Las personas que dejan de usar inyecciones para adelgazar como Ozempic, Wegovy o Mounjaro suelen recuperar peso más rápido que quienes solo abandonan una dieta tradicional por varias razones fisiológicas y de comportamiento.

Primero, estos medicamentos actúan directamente sobre el apetito y las hormonas del hambre, especialmente la GLP-1, que reduce el deseo de comer y genera sensación de saciedad. Mientras se usan, la persona come mucho menos casi sin esfuerzo. El problema aparece cuando se suspenden: el efecto hormonal desaparece, el apetito regresa con fuerza y, en muchos casos, incluso se incrementa.

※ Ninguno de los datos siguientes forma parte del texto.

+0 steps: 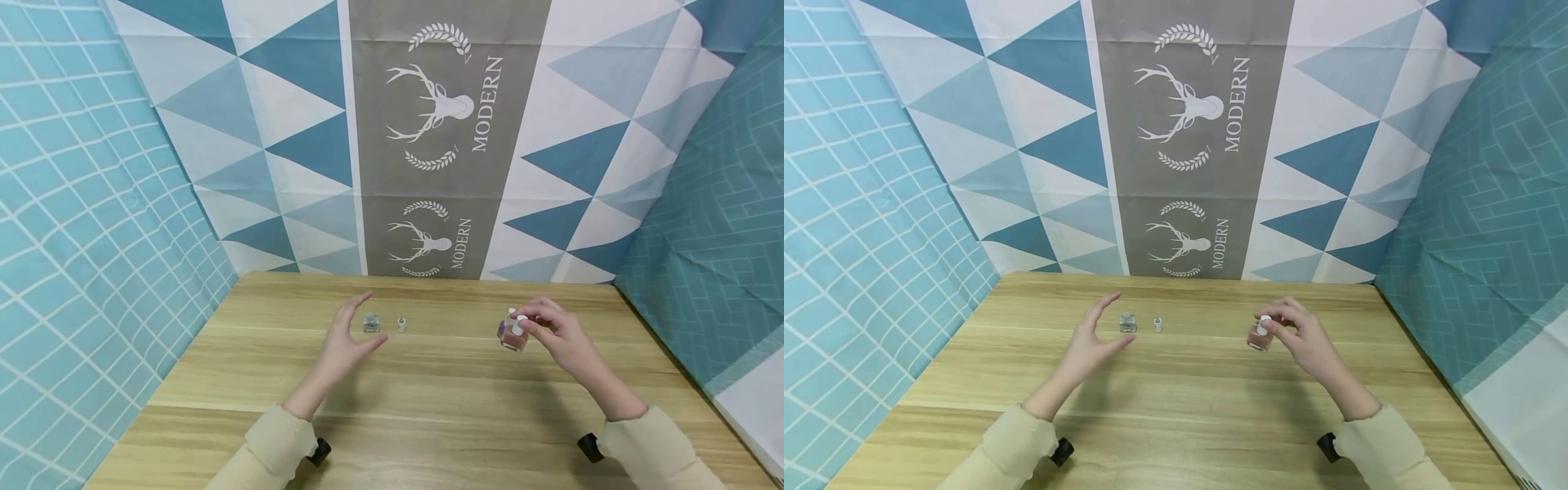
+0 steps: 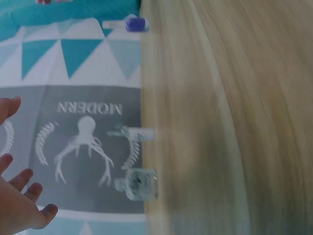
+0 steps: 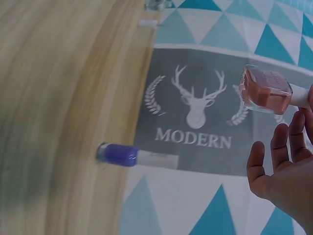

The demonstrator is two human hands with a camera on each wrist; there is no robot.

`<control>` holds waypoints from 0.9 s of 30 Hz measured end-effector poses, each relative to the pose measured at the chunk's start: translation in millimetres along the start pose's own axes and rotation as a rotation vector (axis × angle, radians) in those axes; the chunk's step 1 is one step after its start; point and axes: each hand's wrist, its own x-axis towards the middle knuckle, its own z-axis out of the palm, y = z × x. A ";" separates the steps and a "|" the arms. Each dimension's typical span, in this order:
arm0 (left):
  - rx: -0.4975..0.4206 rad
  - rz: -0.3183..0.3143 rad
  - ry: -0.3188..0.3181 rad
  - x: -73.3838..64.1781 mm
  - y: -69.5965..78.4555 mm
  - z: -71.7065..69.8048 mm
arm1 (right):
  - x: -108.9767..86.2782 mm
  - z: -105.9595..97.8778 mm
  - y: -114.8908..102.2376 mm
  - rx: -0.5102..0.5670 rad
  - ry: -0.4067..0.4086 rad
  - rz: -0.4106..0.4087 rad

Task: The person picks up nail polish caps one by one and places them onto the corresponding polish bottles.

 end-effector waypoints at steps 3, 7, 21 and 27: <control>-0.002 -0.043 -0.024 3.9 -9.5 -0.5 | -1.9 1.0 9.1 0.014 -0.007 0.016; -0.027 -0.089 -0.067 9.5 -19.5 -0.9 | -4.5 2.0 22.5 0.023 -0.024 0.056; -0.117 -0.237 -0.163 29.5 -55.0 3.4 | -14.3 14.4 62.5 0.019 -0.075 0.167; -0.188 -0.338 -0.170 35.0 -65.3 8.8 | -16.6 17.5 74.6 0.018 -0.081 0.197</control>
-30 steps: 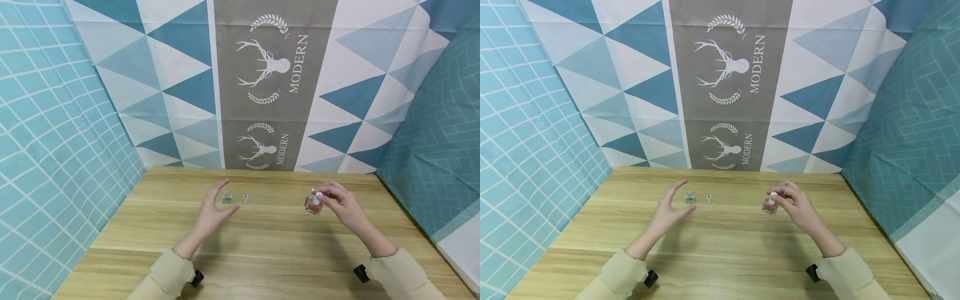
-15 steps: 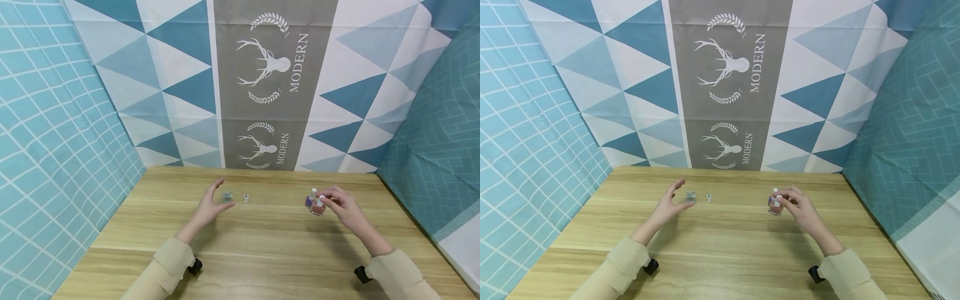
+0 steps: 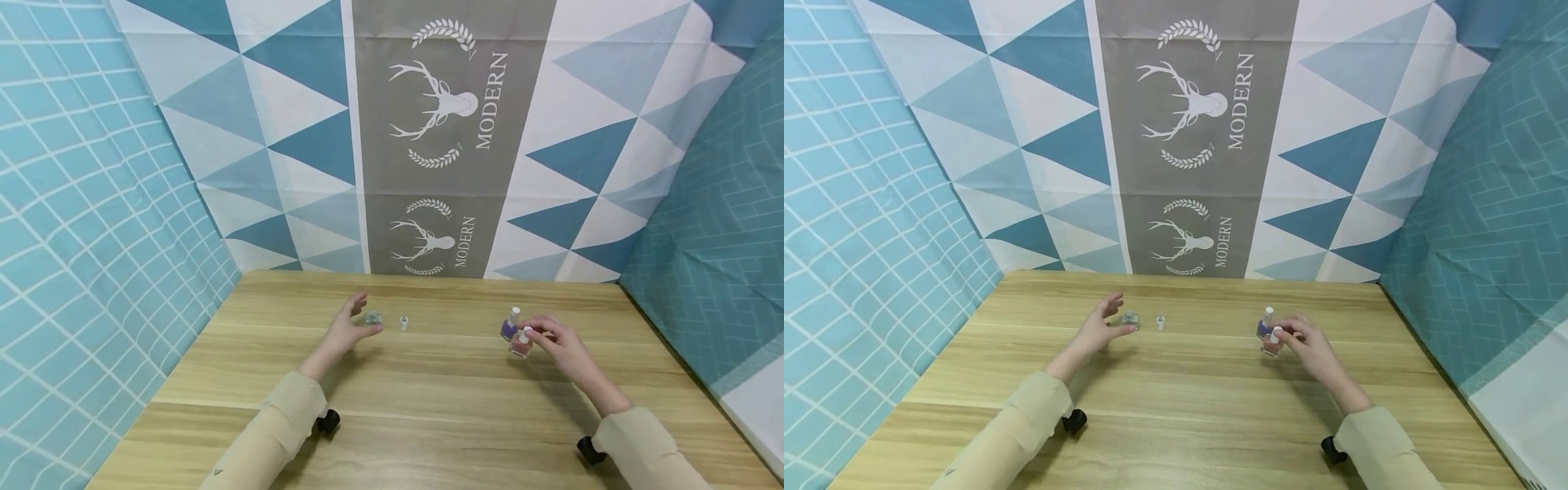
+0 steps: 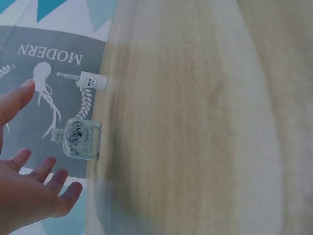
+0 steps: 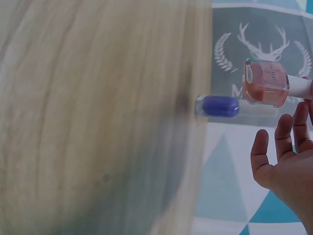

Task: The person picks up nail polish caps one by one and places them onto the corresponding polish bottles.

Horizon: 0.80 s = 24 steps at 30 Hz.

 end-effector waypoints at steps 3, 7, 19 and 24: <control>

Segundo, la pérdida de peso con inyecciones suele ser muy rápida. El cuerpo interpreta esto como una situación de “emergencia” y responde bajando el metabolismo para ahorrar energía. Cuando el medicamento se deja, el metabolismo sigue lento, pero la ingesta de alimentos aumenta, lo que facilita una recuperación acelerada del peso.

En cambio, quienes bajan de peso con dieta suelen hacerlo más lentamente y desarrollan hábitos alimenticios más estables, por lo que el aumento posterior es más gradual.

El estudio del British Medical Journal señala que quienes dejan las inyecciones recuperan en promedio 0.8 kg al mes, cuatro veces más rápido que quienes abandonan una dieta convencional.

Por eso, los expertos advierten que estos tratamientos no son una solución temporal, sino que requieren cambios sostenidos en la alimentación y el estilo de vida para evitar el “rebote”.